BBC misreads the Rock crisis

I am glad to have won the battle against Vince Cable to avoid nationalisation of Northern Rock. I am grateful to the Jeremy Vine programme and the Week In Westminster for giving airtime to the case against nationalisation. Their commonsense and fairness shows up the lamentable performance of the Today programme, the World at One and Pm who gave ample platforms to the pro nationalisation case but refused me the opportunity to explain why it was a bad idea, and to offer a more positive alternative.

In the arguments with editors I was told that my proposals were unlikely to be taken up, whereas nationalisation was the likely outcome. I explained that the government had to come up with something better than nationalisation because nationalisation would have wrecked the borrowing and spending figures. The BBCs flagship programmes as always remained wedded to an old fashioned state solution and to the Lib Dems, so their listeners were not made aware that there was a better way, and were in ignorance that the governments advisers were working on it.

I am pleased this morning that the government has decided to

1. Avoid nationalisation
2. Get some cash back more quickly by selling bonds to replace the loans
3. Seek a new private sector owner
4. Take an equity stake via warrants to give the taxpayer some profit if it recovers well.

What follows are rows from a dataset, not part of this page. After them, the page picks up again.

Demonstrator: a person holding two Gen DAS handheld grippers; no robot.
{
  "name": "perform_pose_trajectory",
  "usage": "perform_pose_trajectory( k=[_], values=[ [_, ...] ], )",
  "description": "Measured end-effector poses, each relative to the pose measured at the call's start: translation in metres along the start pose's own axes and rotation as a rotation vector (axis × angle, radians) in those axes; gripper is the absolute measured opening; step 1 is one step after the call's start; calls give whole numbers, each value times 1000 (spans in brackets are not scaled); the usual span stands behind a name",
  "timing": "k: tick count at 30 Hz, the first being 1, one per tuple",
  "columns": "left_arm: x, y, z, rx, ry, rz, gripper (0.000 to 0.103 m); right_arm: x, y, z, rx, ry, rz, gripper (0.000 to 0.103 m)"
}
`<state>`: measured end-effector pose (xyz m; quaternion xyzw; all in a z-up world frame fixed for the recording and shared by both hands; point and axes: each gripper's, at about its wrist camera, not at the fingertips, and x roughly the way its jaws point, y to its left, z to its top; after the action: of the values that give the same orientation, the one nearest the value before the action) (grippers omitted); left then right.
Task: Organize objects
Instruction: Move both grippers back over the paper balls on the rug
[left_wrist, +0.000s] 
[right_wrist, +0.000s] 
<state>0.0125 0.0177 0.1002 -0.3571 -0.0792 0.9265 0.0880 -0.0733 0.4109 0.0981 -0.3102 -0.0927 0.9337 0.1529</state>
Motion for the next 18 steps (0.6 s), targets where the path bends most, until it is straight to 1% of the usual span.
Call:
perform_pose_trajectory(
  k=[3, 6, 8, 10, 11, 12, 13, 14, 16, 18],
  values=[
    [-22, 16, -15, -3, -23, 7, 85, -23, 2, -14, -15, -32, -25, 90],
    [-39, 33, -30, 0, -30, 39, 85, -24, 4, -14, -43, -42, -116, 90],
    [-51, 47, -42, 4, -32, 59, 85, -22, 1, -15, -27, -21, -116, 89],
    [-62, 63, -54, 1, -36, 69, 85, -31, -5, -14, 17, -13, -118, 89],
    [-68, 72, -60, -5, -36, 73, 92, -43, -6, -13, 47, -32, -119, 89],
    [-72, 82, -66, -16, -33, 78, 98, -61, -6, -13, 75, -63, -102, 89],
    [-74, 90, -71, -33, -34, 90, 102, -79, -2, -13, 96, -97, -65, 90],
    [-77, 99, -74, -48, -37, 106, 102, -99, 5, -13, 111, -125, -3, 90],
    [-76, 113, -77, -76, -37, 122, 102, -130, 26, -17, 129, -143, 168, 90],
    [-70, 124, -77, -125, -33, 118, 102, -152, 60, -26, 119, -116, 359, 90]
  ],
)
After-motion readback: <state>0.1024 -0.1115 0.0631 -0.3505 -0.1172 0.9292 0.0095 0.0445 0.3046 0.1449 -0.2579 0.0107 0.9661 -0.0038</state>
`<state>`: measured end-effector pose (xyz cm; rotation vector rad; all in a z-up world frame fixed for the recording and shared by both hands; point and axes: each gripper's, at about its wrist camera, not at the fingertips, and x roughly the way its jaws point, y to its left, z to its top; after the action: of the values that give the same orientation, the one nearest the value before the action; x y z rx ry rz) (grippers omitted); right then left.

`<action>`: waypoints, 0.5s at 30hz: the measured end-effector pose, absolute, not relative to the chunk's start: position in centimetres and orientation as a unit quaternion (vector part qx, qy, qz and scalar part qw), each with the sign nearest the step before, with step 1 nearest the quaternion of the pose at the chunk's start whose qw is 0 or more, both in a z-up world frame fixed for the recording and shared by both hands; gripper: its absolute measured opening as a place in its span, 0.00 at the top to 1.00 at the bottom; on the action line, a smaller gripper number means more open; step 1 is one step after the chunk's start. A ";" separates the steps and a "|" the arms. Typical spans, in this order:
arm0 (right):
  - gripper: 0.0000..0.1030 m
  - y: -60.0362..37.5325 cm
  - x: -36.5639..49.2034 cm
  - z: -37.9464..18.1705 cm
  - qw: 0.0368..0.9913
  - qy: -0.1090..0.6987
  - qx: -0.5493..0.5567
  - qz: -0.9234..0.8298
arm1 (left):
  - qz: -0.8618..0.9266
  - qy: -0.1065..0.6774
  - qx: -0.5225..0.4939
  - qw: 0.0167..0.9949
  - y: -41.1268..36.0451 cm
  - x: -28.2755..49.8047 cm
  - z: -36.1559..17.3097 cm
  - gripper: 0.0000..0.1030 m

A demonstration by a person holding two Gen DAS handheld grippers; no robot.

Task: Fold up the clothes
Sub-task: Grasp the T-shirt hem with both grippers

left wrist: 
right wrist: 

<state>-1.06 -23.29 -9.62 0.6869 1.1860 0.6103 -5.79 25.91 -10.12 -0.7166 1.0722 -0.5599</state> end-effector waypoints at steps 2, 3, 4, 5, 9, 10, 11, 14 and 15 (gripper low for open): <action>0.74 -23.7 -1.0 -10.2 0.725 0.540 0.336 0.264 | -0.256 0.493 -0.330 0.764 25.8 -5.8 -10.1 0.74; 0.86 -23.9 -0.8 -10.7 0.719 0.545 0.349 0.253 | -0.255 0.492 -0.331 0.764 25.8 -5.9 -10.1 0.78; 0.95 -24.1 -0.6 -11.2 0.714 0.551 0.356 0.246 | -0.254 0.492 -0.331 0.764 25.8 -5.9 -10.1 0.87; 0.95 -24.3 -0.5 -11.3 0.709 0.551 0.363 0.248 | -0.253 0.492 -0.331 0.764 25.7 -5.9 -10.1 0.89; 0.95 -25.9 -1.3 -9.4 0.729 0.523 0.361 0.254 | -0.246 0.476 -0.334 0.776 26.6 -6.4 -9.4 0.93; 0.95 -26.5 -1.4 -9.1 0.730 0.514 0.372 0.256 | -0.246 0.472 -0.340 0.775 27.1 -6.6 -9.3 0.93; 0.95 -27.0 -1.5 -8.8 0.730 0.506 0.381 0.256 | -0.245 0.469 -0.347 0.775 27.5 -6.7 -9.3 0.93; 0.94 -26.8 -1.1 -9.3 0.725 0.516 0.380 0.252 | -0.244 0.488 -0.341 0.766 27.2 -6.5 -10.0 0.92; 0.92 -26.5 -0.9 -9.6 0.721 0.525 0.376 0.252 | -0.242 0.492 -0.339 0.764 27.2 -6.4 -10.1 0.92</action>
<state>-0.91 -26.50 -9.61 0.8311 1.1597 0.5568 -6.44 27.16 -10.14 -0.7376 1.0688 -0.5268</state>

What I want to see in addition is

1. Proper banking disciplines enforced to repay the borrowings. Northern Rock still needs an injection of tough banking controls to make it work.
2. A phased withdrawal of the guarantees ?? we dont just want the cash back, we also want to get the taxpayer off risk
3. A fair competition allowing in new bidders ?? as the basis for bidding is now very different from before Christmas. Otherwise there could be legal challenges.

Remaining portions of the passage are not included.